In attempting to establish the existence of this factual dispute, the opposing party may not rely upon the denials of its pleadings, but is required to tender evidence of specific facts in the form of affidavits, and/or admissible discovery material, in support of its contention that the dispute exists. Fed.R.Civ.P. 56(e); Matsushita, 475 U.S. at 586 n. 11; see also First Nat'l Bank, 391 U.S. at 289; Rand v. Rowland, 154 F.3d 952, 954 (9th Cir. 1998). The opposing party must demonstrate that the fact in contention is material, i.e., a fact that might affect the outcome of the suit under the governing law, Anderson v. Liberty Lobby, Inc., 477 U.S. 242, 248 (1986); Owens v. Local No. 169, Ass'n of Western Pulp and Paper Workers, 971 F.2d 347, 355 (9th Cir. 1992) (quoting T.W. Elec. Serv., Inc. v. Pacific Elec. Contractors Ass'n, 809 F.2d 626, 630 (9th Cir. 1987)), and that the dispute is genuine, i.e., the evidence is such that a reasonable jury could return a verdict for the nonmoving party,Anderson, 477 U.S. 248-49; see also Cline v. Indus. Maint. Eng'g Contracting Co., 200 F.3d 1223, 1228 (9th Cir. 1999).
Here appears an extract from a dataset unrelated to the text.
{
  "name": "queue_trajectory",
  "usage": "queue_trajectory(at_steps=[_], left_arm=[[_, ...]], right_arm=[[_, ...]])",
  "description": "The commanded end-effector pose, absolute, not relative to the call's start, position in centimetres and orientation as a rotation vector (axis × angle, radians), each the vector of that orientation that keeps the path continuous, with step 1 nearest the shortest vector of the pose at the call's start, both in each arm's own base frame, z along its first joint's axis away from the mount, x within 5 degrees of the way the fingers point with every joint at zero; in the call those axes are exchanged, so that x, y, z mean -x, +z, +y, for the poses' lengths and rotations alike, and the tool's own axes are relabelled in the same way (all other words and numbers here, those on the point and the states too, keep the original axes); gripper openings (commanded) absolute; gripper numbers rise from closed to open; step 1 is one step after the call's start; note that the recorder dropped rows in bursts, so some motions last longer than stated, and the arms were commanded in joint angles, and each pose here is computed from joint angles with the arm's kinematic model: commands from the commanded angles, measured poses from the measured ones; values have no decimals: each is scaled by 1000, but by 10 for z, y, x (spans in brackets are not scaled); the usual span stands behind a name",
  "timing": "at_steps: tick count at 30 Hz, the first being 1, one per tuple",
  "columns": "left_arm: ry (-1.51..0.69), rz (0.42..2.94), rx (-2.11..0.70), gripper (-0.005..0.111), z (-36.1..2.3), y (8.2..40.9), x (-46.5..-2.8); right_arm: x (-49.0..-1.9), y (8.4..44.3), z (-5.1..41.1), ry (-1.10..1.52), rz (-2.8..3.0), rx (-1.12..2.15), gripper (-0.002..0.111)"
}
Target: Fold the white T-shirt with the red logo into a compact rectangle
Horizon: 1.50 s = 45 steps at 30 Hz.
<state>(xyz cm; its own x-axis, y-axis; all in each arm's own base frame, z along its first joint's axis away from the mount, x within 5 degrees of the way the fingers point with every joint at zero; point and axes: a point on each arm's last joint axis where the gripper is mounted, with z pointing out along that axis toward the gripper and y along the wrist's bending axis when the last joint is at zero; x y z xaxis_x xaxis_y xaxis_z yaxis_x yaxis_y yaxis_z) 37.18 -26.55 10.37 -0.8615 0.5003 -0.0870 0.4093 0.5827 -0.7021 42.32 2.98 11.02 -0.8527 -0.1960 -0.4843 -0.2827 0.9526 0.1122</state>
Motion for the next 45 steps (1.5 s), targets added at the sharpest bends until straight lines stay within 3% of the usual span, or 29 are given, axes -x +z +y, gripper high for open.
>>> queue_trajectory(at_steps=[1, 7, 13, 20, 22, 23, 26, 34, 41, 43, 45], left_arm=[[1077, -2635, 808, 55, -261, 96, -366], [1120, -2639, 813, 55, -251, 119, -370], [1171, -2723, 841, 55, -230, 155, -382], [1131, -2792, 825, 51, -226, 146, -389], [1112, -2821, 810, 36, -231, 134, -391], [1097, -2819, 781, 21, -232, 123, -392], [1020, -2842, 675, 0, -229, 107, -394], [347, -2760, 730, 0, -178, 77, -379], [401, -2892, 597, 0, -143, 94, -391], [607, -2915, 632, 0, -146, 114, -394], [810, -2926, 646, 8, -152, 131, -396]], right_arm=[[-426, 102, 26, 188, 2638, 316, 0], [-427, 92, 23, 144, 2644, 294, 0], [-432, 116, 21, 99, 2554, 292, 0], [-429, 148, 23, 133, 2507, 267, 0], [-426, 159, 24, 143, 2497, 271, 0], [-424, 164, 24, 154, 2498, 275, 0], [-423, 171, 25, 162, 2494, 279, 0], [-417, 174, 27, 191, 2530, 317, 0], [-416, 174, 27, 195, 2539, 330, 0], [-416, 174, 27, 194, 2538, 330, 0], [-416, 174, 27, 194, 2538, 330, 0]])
In the endeavor to establish the existence of a factual dispute, the opposing party need not establish a material issue of fact conclusively in its favor. It is sufficient that "the claimed factual dispute be shown to require a jury or judge to resolve the parties' differing versions of the truth at trial." First Nat'l Bank, 391 U.S. at 290; see also T.W. Elec. Serv., 809 F.2d at 631. Thus, the "purpose of summary judgment is to 'pierce the pleadings and to assess the proof in order to see whether there is a genuine need for trial.'" Matsushita, 475 U.S. at 587 (quoting Fed.R.Civ.P. 56(e) advisory committee's note on 1963 amendments); see also Int'l Union of Bricklayers Allied Craftsman Local Union No. 20 v. Martin Jaska, Inc., 752 F.2d 1401, 1405 (9th Cir. 1985).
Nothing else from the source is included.